One of the things that makes DreamWorks successful in constantly improving their movies, technology and vision, is their highly collaborative environment, according to Wike.
“We have the technology teams, the artistic teams sitting together, and it’s all about collaboration,” he said. “A lot of the technology that we launch, and that we develop, is driven by the arts. They’re the ones that come up with a lot of the ideas of, ‘This is how I want to work.’”
DreamWorks is also highly collaborative with Intel and HP, which lends to their success.
“They’ve (HP and Intel) been great collaborators with us,” Wike said. “They helped when we went to multi-core processing that became sort of massive multi-core processing, with the help of Intel, actually, we architected our entire tool set where they brought in their engineers that worked side-by-side on campus with ours to really figure out, ‘how are we going to do that,’ ‘how should we be re-architecting it.’ And, we provided feedback on compiler changes or on building blocks or library changes and things like that, so it was a great collaboration.”

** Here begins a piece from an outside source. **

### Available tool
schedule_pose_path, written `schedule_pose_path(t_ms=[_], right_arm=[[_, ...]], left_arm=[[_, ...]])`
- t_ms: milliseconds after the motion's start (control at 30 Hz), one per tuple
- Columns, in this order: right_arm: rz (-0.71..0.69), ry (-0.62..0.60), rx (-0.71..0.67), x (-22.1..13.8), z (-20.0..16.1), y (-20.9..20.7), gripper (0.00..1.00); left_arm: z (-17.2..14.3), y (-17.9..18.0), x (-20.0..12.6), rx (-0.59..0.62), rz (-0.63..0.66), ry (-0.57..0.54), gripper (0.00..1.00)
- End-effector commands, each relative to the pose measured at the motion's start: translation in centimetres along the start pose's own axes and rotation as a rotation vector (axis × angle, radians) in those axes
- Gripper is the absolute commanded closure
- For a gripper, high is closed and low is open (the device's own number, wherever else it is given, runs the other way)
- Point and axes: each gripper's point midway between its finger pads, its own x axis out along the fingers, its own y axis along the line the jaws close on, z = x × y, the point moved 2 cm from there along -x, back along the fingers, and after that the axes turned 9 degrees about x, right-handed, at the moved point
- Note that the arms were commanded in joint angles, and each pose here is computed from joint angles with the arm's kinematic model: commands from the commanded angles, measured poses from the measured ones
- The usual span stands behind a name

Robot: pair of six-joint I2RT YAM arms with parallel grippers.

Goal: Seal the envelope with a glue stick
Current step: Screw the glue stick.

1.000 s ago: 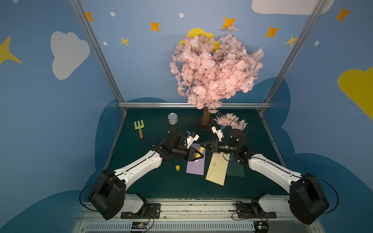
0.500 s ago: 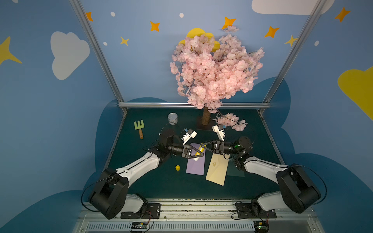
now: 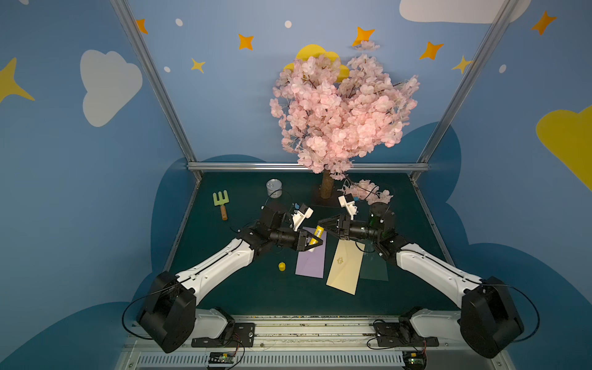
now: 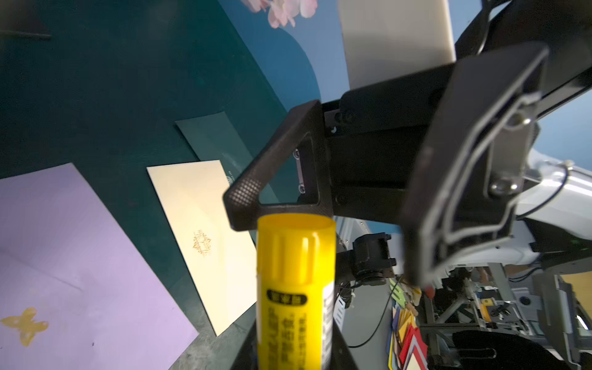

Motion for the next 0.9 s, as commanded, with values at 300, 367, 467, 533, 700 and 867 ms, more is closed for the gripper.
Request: schedule_pose_path(t_ms=[300, 367, 467, 533, 700, 867], right_arm=[[-0.110, -0.042, 0.067, 1.0, 0.8, -2.2, 0.62], [-0.105, -0.031, 0.063, 1.1, 0.5, -2.0, 0.59], [-0.103, -0.024, 0.047, 1.2, 0.3, -1.7, 0.58], [-0.097, -0.020, 0.035, 1.2, 0.1, -1.5, 0.61], [-0.074, -0.005, 0.006, 1.0, -0.4, -1.3, 0.77], [0.028, 0.017, -0.058, 0.1, -1.1, 0.4, 0.84]], left_arm=[[-0.8, 1.1, 0.9, 0.022, 0.079, 0.041, 0.97], [-0.9, 1.3, 0.9, 0.017, 0.085, 0.042, 0.97], [-0.9, 1.5, 1.1, 0.009, 0.090, 0.047, 0.97], [-1.0, 1.6, 1.2, 0.006, 0.091, 0.052, 0.97], [-0.8, 1.0, 1.2, 0.001, 0.056, 0.052, 0.97], [-0.3, 0.3, 0.5, -0.017, 0.003, 0.029, 0.97]])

Looking to the future, the panelists discussed new and emerging technologies they felt were interesting and could be used to help improve production, films or the technology process.
For Hopper, she was most excited about technology that could be used to increase collaboration on a global level.
“I think there’s an incredible opportunity for collaboration at a global level that will sort of leap from where we are today into a far deeper experience with artists all over the world,” she said. “I do think it can broaden the people that participate: the designers, the animators. You could be on the other side of the planet but still be working on a movie, so I think that would be just tremendous.”
For Wiker, he said he looked forward to solving the thought process around thinking about creating within a three dimensional space, when an artists goes from a computing task to thinking about the fidelity of a pixel to a box.
“That’s going to be a new layer of challenge and opportunity for our technologies,” he said. “It’s going to be about spreading out those workloads, where the participants bring that into mobile form factors, or ways that anybody can have at their home desk or on the road.”
Stover was most excited about technology that could improve the processes used by previsualization artists. He said previz artists run on small teams and are required to be multi-disciplined. They must understand filmmaking, cinematography, computer animation software, such as Maya and film editing software, such as Newt.
“To run small teams like that, you need that mobile computing power that just allows them to get the job done,” he said. “They’ve got to iterate fast, they’ve got to move through a lot of content and to me, that’s exciting.”
DreamWorks, HP and Intel will continue pushing the bar in the film animation industry and it will be interesting to see what new technologies and processes develop by them, and how they push new technologies such as VR with storytelling.